USO DE PLACAS REABSORVÍVEIS VERSUS PLACAS DE TITÂNIO NO TRATAMENTO DE FRATURAS ZIGOMÁTICO-ORBITÁRIAS

CAPÍTULO 3

DOI: 10.29327/5608603.1-3

AUTORES:

Paulo Renato Muniz Barros

Matheus Andrews dos Santos

Francisco Jose de Nadai Dias

Marcelo Vitale

Marília Domingues Alves

Marcos Gustavo Oliveira da Silva

Rayssa de Souza Silva

Gabriela Onofre Santos Silva

Wilton Costa Neto

Ana Carla Furtado da Cruz

Pollyanna Rebouças Borges

RESUMO:

As fraturas zigomático-orbitárias estão entre as mais prevalentes no contexto da traumatologia maxilofacial, exigindo intervenções cirúrgicas que garantam restauração funcional e estética. O uso de placas de fixação interna rígida é uma prática consolidada, sendo as placas de titânio o padrão tradicional devido à sua resistência mecânica e estabilidade. No entanto, os biomateriais reabsorvíveis surgem como alternativa viável, especialmente pela sua biocompatibilidade e capacidade de evitar reoperações para remoção. Este artigo tem como objetivo comparar, com base em revisão bibliográfica, o uso de placas reabsorvíveis e de titânio no tratamento das fraturas zigomático-orbitárias, analisando suas propriedades, indicações clínicas, benefícios e limitações.
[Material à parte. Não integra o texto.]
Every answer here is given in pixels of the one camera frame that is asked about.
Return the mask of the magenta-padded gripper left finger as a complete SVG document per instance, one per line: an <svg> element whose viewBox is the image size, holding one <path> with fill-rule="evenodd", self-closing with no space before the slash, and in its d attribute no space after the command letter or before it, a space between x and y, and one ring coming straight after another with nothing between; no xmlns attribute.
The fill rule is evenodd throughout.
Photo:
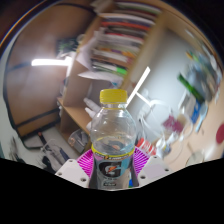
<svg viewBox="0 0 224 224"><path fill-rule="evenodd" d="M86 151L78 159L68 159L56 172L65 180L81 187L87 187L94 173L94 160L92 150Z"/></svg>

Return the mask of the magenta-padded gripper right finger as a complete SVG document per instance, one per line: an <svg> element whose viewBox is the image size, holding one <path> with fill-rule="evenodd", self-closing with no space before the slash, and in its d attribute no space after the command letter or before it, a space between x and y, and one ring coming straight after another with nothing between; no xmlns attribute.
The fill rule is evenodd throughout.
<svg viewBox="0 0 224 224"><path fill-rule="evenodd" d="M171 173L172 170L160 157L149 156L139 148L135 148L129 186L143 187Z"/></svg>

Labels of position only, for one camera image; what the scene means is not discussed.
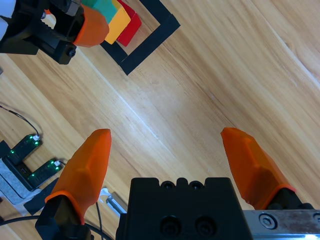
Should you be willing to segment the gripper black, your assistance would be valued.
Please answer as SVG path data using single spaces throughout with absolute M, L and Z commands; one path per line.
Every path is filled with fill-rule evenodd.
M 2 0 L 0 52 L 36 55 L 43 51 L 67 65 L 76 46 L 101 44 L 109 33 L 106 18 L 79 0 Z

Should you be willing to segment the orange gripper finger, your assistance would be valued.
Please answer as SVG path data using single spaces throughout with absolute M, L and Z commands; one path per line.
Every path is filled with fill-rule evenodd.
M 246 132 L 225 127 L 221 137 L 241 197 L 255 210 L 312 210 L 303 203 L 274 160 Z
M 99 199 L 111 146 L 111 131 L 97 129 L 67 161 L 35 223 L 43 240 L 94 239 L 85 213 Z

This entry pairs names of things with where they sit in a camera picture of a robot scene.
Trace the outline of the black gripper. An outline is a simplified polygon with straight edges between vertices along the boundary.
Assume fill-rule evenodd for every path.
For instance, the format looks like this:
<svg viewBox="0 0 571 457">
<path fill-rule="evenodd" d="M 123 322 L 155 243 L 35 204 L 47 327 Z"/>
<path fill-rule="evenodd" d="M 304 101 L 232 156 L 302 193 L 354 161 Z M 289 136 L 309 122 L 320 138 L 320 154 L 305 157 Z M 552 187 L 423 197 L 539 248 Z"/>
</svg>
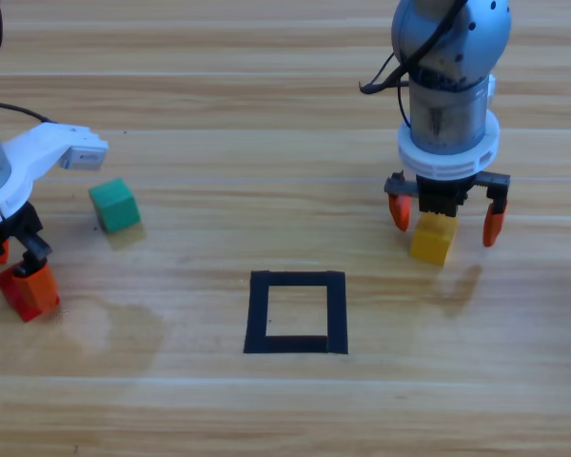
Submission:
<svg viewBox="0 0 571 457">
<path fill-rule="evenodd" d="M 462 179 L 449 181 L 417 175 L 416 181 L 412 182 L 405 180 L 403 172 L 394 172 L 386 180 L 384 191 L 388 194 L 389 210 L 395 226 L 401 231 L 407 231 L 410 220 L 410 197 L 419 200 L 421 212 L 455 217 L 458 206 L 464 204 L 468 192 L 476 186 L 486 188 L 486 197 L 491 200 L 484 218 L 482 243 L 485 247 L 492 247 L 502 231 L 510 186 L 509 175 L 481 171 Z"/>
<path fill-rule="evenodd" d="M 34 206 L 27 202 L 11 217 L 0 222 L 0 265 L 9 260 L 10 238 L 16 238 L 27 251 L 23 262 L 12 270 L 17 311 L 49 312 L 55 310 L 59 295 L 53 273 L 47 262 L 52 249 L 39 235 L 43 225 Z"/>
</svg>

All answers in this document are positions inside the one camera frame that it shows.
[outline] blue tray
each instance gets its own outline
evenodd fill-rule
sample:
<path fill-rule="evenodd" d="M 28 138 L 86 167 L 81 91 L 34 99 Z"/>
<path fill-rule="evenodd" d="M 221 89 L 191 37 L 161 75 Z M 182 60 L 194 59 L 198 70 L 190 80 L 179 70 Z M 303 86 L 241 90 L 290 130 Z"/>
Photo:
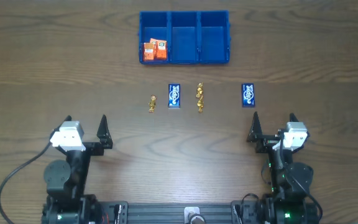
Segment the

A metodologia adotada consistiu em uma revisão integrativa da literatura, com análise de estudos publicados entre 2015 e 2023. Os resultados demonstraram que ambas as opções apresentam eficácia comprovada, embora a escolha do material deva considerar fatores como localização da fratura, idade do paciente, comorbidades e custo. Conclui-se que o tratamento deve ser individualizado, considerando os avanços tecnológicos e a evolução dos biomateriais.

Palavras-chave: Fraturas zigomático-orbitárias; Placas reabsorvíveis; Placas de titânio; Fixação interna rígida; Biomateriais.